§ What the task asks: Return each line below holding the string "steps".

___ Data extract

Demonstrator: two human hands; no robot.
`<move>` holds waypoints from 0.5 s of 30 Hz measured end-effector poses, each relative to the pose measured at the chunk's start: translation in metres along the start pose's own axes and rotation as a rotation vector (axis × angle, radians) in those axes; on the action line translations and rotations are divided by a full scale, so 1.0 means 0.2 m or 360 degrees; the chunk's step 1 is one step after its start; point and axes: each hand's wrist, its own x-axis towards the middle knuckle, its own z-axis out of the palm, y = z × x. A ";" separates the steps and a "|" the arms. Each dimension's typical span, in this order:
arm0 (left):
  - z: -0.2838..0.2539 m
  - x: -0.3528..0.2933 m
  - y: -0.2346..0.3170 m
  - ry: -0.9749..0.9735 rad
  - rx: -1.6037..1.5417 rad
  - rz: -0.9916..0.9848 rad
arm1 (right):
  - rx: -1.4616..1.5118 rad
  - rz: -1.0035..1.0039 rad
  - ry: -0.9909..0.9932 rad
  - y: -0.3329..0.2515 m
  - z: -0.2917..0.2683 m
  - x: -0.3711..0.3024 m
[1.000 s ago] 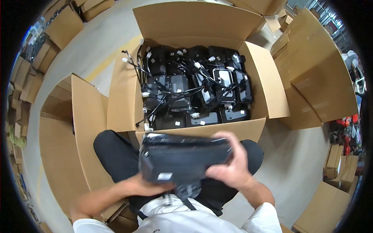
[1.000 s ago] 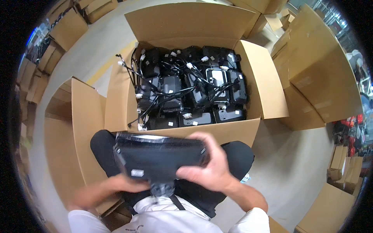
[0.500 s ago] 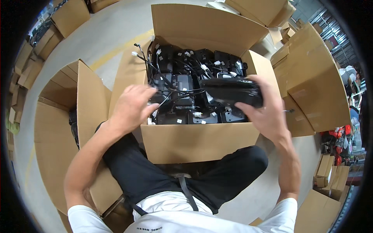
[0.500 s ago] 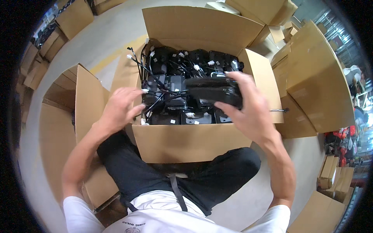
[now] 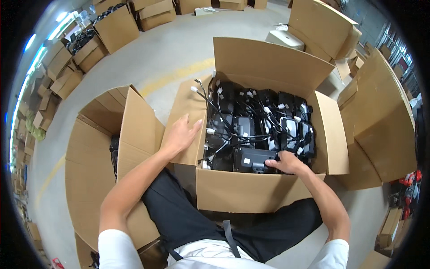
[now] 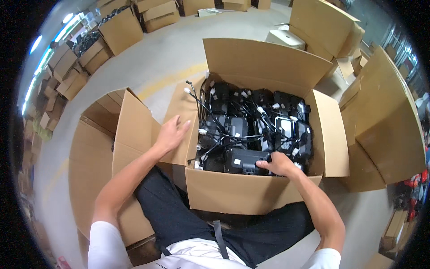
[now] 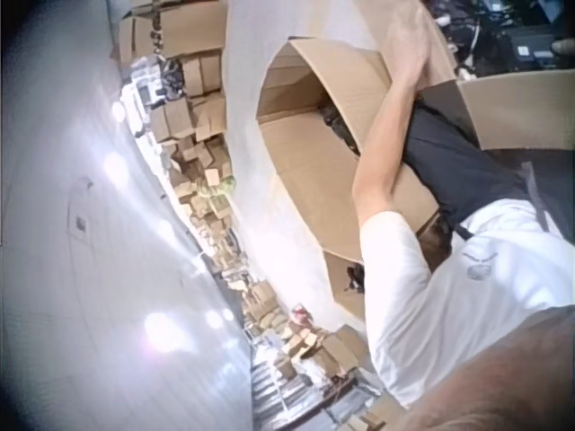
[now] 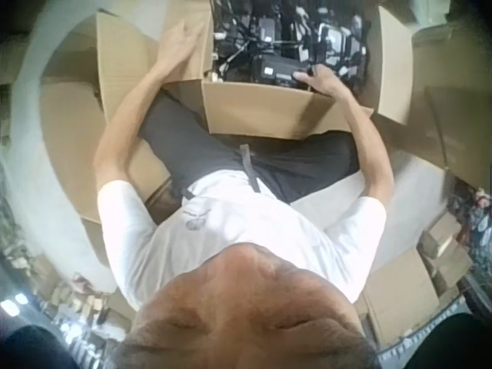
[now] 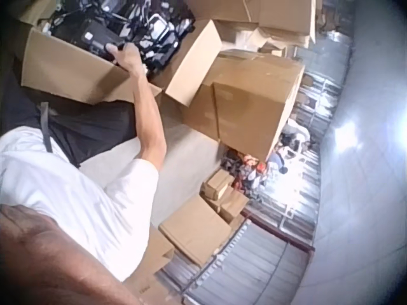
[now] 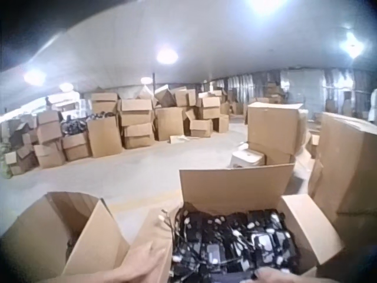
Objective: The person sits on the floor between two large cardboard boxes filled with black electronic devices. They repeatedly pick up a device from the right box, inspect it by turning it over in their hands, and place it into the left box. The process is continuous and repetitive throughout the clip.
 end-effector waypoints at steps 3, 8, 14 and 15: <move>0.19 0.28 0.19 -0.0131 -0.0025 -0.0348 | -0.0072 -0.0047 0.0128 0.05 0.05 -0.03; 0.50 0.57 0.12 0.0282 0.0844 0.0287 | 0.0081 -0.0073 0.0033 -0.02 0.01 -0.05; 0.59 0.45 0.07 -0.0043 0.1776 0.0560 | 0.0129 -0.0210 0.0080 -0.02 0.03 -0.01; 0.59 0.47 0.25 -0.0361 0.0983 0.0508 | 0.0097 -0.0139 0.0153 0.02 0.03 -0.05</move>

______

§ Response for this exercise:
`<move>` holds waypoints from 0.5 s of 30 Hz measured end-effector poses, each relative to the pose measured at the chunk's start: translation in metres along the start pose's own axes and rotation as a rotation vector (axis × angle, radians) in those axes; on the action line translations and rotations are divided by a full scale, so 1.0 means 0.2 m or 360 degrees; the chunk's step 1 is one step after its start; point and axes: each hand's wrist, its own x-axis towards the middle knuckle, its own z-axis out of the palm, y = z × x. A ";" separates the steps and a "|" the arms. Each dimension's typical span, in this order:
 end-effector waypoints at steps 3, 8, 14 and 15: <move>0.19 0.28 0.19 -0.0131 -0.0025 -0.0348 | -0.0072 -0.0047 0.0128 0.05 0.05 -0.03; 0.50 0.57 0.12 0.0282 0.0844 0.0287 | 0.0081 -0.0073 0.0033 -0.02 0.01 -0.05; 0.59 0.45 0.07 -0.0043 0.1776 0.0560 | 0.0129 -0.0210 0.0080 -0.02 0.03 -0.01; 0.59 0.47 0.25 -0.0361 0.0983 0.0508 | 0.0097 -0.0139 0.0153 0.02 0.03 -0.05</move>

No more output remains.